Another year, another Woody Allen film and sadly, Irrational Man is one of his lacklustre efforts, with the under plotted story, underwritten characters and clunky dialogue that mar the worst of his more recent efforts.
Abe Lucas (Joaquin Phoenix) is a tormented professor, starting work teaching philosophy at Braylin College in New England. Drinking heavily, and searching for meaning in life following the death of his mother and watching his wife run away with his best friend, he stumbles into two things that could provide what he needs. Firstly is a relationship with one of his students, Jill (Emma Stone, her second Allen film after Magic in the Moonlight). Secondly is the chance to do what he sees as a noble act for a desperate stranger – even if that noble act requires murder.
This is familiar territory for Allen, having explored the morality of murder, (and getting away with it) much more successfully in his 1989 film Crimes and Misdemeanors. That had all the positives that this film is lacking, with suspense, wit, and characters who engage us. With Abe Lucas however, we hear so much about how fascinating he is and how original his ideas are – but this all comes from other people, rarely from the words or actions of the man himself. Stone works hard to breathe some life into Jill, but this is an uphill struggle with such an underwritten character, someone who is little more than a perky but unremarkable student infatuated with her tutor. The only spark of interest comes from Parker Posey as Professor Rita Richards, the man hungry colleague of Lucas who starts an affair with him. However, it is difficult to fathom what she finds so fascinating about him, other than a desire to escape her own unhappy marriage.

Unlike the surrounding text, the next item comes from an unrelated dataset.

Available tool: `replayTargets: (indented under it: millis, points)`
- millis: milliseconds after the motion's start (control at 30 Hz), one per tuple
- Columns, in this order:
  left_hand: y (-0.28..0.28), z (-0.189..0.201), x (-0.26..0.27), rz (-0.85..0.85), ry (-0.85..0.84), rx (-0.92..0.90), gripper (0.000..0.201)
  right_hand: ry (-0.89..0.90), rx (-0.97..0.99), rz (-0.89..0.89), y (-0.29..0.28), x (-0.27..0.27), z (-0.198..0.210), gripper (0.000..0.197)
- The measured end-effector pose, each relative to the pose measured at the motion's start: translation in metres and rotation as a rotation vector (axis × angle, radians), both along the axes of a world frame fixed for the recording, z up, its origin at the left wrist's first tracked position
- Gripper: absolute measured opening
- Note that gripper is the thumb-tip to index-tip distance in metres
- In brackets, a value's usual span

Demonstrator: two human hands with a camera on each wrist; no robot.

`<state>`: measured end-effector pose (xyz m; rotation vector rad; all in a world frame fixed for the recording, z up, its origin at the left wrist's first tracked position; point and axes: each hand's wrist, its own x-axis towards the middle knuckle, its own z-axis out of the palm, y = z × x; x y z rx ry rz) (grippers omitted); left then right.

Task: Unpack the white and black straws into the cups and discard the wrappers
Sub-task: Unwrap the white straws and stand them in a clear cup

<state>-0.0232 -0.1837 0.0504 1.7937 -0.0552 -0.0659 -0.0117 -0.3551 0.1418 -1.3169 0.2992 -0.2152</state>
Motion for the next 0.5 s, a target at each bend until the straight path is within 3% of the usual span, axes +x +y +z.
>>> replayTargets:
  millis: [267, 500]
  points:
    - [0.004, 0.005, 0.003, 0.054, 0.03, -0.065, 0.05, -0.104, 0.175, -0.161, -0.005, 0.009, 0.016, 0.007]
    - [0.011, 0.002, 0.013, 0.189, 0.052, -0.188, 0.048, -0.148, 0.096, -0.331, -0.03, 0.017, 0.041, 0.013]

Without the characters to drive it, the drama falls flat, becoming one simply one set of events after another, with no sense of urgency or suspense, culminating in a hokey twist straight out of Murder She Wrote. The dialogue is another disappointment, awkward, obvious and expositional. The gag writer in Allen usually keeps some sparkle in his words, but here his talents seem to have deserted him. As is so often the case, is the script that makes or breaks a Woody Allen film, and, as he has shown recently with Blue Jasmine and Midnight in Paris, (two wildly different films in style and subject matter), when he bothers to put some effort in with the writing, he is as brilliant and original a film-maker as he ever was.